[PROBLEM REQUIREMENTS]
Please reproduce the listing below exactly, leaving out every picture.

◆ ◆ ◆ ◆ ◆ ◆ ◆

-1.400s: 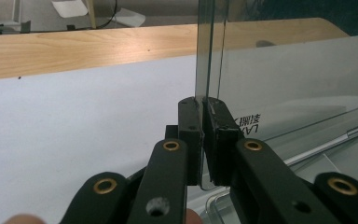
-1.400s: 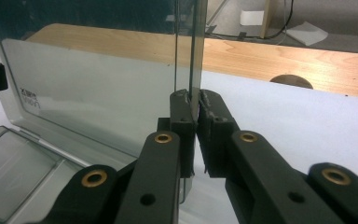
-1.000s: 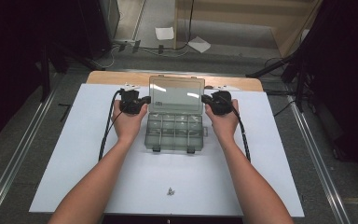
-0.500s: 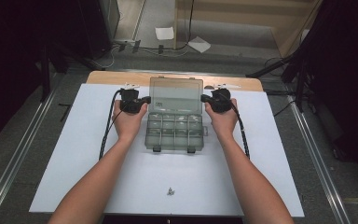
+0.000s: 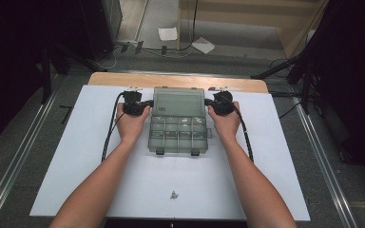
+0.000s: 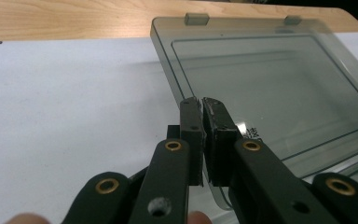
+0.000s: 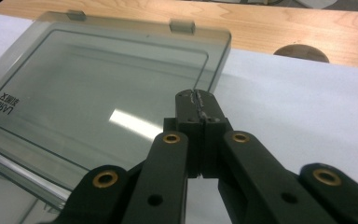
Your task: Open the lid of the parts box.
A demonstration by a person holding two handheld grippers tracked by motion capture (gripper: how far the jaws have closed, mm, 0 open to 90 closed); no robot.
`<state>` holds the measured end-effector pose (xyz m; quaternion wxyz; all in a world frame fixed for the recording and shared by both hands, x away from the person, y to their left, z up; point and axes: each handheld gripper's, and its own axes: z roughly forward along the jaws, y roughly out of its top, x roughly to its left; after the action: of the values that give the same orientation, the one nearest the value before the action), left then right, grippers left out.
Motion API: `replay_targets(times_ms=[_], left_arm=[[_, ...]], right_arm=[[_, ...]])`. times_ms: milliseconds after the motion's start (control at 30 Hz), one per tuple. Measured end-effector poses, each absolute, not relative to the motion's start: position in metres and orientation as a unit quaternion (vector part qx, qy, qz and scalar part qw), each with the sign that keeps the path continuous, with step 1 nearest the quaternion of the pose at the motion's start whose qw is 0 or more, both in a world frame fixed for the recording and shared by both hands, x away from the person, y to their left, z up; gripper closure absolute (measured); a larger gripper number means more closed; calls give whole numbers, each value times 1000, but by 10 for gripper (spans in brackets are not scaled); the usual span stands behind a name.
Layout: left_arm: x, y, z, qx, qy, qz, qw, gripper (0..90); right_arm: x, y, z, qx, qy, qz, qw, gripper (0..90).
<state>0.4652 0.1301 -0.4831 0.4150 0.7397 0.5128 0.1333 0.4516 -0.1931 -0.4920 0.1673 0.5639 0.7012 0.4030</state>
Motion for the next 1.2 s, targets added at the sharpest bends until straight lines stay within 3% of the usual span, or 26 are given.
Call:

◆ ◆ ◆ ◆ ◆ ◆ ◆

[TASK RESULT]
-1.400s: 
-1.400s: 
-1.000s: 
-0.500s: 
+0.000s: 
+0.000s: 
+0.000s: 
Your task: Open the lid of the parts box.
A demonstration by a person holding two handheld grippers tracked by motion capture (gripper: how far the jaws have closed, mm, 0 open to 90 closed); no robot.
`<state>` holds the measured end-effector pose (xyz m; quaternion wxyz; all in a world frame fixed for the recording and shared by both hands, x away from the person, y to their left, z up; point and axes: each handheld gripper's, and its own axes: z roughly forward along the jaws, y roughly out of its top, x roughly to its left; after the action: of the values that give the same orientation, the one nearest the value before the action), left then right, grippers left out.
Motion API: `replay_targets(times_ms=[_], left_arm=[[_, ...]], right_arm=[[_, ...]])`. times_ms: milliseconds after the motion's start (control at 30 Hz), one per tuple. Measured end-effector poses, each absolute, not relative to the motion's start: position in metres and orientation as a unit quaternion (vector part qx, qy, qz and scalar part qw), each with the sign that keeps the path continuous, with step 1 nearest the quaternion of the pose at the motion's start whose qw is 0 or more, both in a world frame fixed for the recording and shared by both hands, x away from the person, y to their left, z up; gripper closure absolute (measured); a larger gripper number means more closed; calls give whole numbers, each value times 1000, but by 10 for gripper (spans in brackets are not scaled); the usual span stands behind a name.
Layout: left_arm: x, y, z, qx, qy, qz, qw, gripper (0..90); right_arm: x, y, z, qx, qy, qz, qw, gripper (0..90).
<state>0.4652 0.1301 -0.4831 0.4150 0.7397 0.5128 0.1333 0.4516 -0.1931 -0.4920 0.1673 0.5639 0.7012 0.4030</state>
Motion for the next 1.2 s, targets added at the sharpest bends until straight lines stay within 3% of the usual span, or 26 are given.
Call:

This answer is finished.